* [THE PROBLEM]: Your task is to show every line in the listing below that includes "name".
───── SOURCE RECORDS ─────
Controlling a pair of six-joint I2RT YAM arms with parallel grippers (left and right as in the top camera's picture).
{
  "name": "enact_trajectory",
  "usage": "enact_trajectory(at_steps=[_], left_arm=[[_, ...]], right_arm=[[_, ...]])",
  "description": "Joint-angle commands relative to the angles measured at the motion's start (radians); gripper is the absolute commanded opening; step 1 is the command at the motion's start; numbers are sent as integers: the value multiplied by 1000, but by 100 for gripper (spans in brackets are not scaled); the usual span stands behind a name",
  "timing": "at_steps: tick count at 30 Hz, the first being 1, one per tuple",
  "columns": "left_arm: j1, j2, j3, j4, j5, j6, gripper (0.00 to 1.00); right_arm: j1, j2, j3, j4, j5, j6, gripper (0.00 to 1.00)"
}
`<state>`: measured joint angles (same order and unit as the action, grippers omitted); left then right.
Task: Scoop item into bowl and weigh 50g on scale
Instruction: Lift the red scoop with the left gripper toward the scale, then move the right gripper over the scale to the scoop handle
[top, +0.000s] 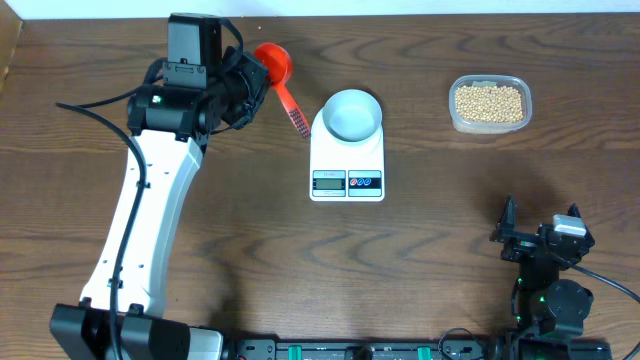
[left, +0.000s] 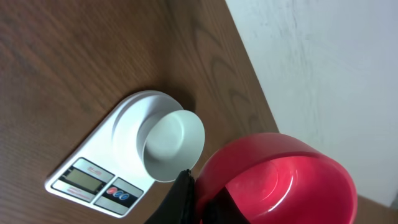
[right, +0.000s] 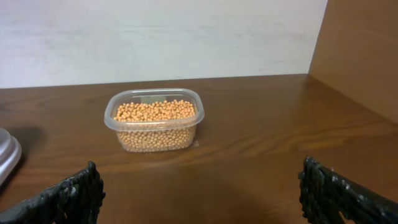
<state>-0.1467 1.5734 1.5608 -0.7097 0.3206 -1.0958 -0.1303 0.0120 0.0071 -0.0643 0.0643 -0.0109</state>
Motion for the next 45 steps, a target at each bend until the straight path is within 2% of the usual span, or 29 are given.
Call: enact_trajectory(at_steps=[1, 6, 10, 14, 21, 26, 33, 41, 45], left_arm=[[-2, 19, -8, 6, 13, -76, 7], [-2, 20, -8, 44, 47, -95, 7], [-2, 20, -8, 98, 90, -96, 7], [-2, 20, -8, 102, 95, -95, 7], [-2, 20, -8, 110, 118, -96, 7], [-2, 20, -8, 110, 117, -102, 7], [-2, 20, -8, 110, 117, -256, 7], [-2, 21, -8, 92, 116, -359, 7], [-16, 22, -9, 72, 77, -492, 7]], right_arm=[[7, -5, -2, 51, -51, 43, 99], [7, -5, -2, 144, -271, 87, 99], [7, 14, -2, 235, -410, 249, 99], [7, 97, 35, 317, -498, 269, 99], [7, 410, 276, 319, -662, 268, 99], [7, 689, 496, 315, -892, 278, 99], [46, 1037, 779, 317, -1135, 462, 99], [278, 1328, 997, 356, -1109, 558, 99], [376, 1445, 1052, 433, -1063, 628, 99]])
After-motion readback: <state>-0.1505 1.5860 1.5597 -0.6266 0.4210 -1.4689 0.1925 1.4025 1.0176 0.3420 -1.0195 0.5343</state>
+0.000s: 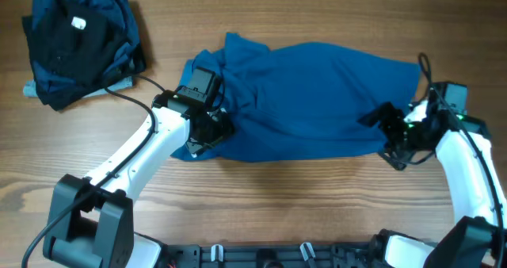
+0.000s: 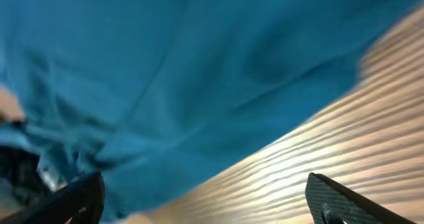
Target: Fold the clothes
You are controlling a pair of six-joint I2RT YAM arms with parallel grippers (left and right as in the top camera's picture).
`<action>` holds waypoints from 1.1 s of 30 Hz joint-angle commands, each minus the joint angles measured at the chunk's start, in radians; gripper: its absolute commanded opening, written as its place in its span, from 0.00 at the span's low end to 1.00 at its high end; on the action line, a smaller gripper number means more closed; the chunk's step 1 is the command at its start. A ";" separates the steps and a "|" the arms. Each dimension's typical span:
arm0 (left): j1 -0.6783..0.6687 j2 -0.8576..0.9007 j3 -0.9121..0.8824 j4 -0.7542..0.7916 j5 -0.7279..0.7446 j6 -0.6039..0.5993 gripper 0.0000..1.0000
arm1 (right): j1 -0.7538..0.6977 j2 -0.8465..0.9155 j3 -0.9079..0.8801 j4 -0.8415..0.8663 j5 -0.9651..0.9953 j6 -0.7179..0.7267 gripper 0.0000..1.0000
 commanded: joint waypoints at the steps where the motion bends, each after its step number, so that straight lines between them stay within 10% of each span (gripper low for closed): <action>1: 0.003 0.032 -0.002 -0.001 0.016 -0.008 0.68 | 0.105 0.008 -0.003 0.003 -0.063 0.014 0.99; 33: 0.003 0.084 -0.002 0.041 0.011 -0.008 0.69 | 0.219 0.267 -0.003 0.420 0.142 0.298 0.93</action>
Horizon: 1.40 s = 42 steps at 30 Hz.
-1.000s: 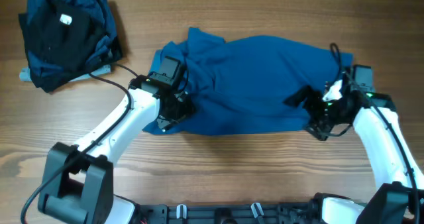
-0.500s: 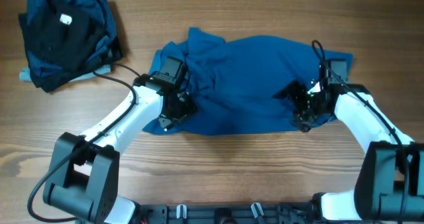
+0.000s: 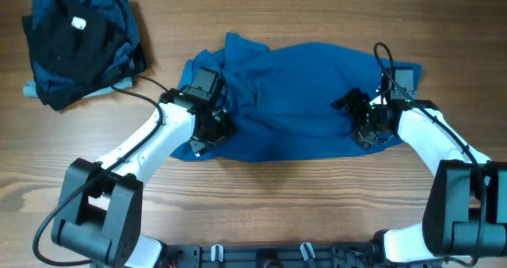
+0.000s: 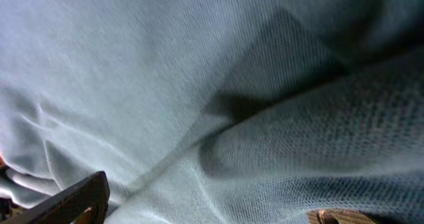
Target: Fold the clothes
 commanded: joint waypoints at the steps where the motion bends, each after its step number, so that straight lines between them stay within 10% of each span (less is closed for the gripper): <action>1: 0.003 0.012 -0.002 0.000 0.007 -0.002 0.69 | 0.004 0.015 -0.002 0.062 0.045 0.001 0.93; 12: 0.004 0.012 -0.002 0.004 -0.038 -0.002 0.69 | -0.010 0.015 0.043 0.397 0.143 -0.214 0.98; 19: 0.005 0.011 -0.002 0.006 -0.154 -0.001 0.72 | -0.164 -0.026 0.490 -0.211 0.338 -0.444 0.99; 26: 0.005 0.011 -0.002 -0.055 -0.108 -0.002 0.64 | -0.164 -0.037 0.473 -0.594 0.046 -0.523 0.99; 32: 0.005 0.012 -0.002 -0.032 -0.158 -0.002 0.49 | -0.080 -0.036 0.415 -0.675 0.027 -0.598 0.30; 42: 0.005 0.123 -0.002 0.005 -0.108 -0.002 0.12 | 0.034 -0.004 0.144 -0.311 0.129 -0.415 0.18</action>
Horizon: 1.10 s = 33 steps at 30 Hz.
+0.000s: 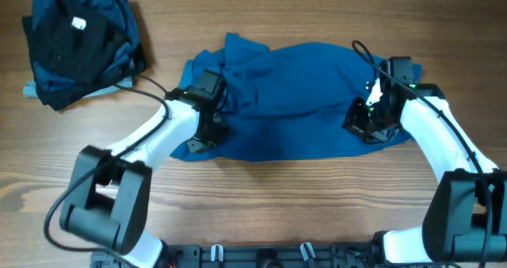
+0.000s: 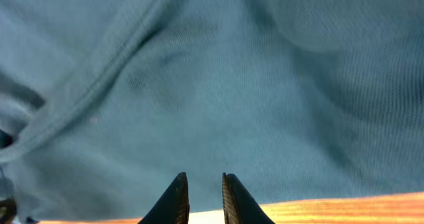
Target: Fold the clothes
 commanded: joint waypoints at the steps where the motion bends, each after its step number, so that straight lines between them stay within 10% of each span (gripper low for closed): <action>1: 0.005 0.055 -0.002 0.005 0.008 0.001 0.11 | -0.002 0.039 -0.005 0.052 0.050 0.024 0.18; 21: 0.330 0.060 -0.002 -0.048 -0.042 0.054 0.12 | -0.005 0.227 -0.005 -0.008 0.346 0.048 0.25; 33: 0.550 0.060 -0.002 -0.063 -0.040 0.079 0.09 | -0.079 0.227 -0.005 -0.047 0.493 0.021 0.58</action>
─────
* [SOLUTION]:
  "name": "enact_trajectory",
  "description": "Joint-angle commands relative to the angles measured at the motion's start (radians); gripper is the absolute commanded opening; step 1 is the command at the motion's start; numbers are sent as integers: the value multiplied by 1000, but by 100 for gripper (spans in brackets are not scaled); the usual span stands behind a name",

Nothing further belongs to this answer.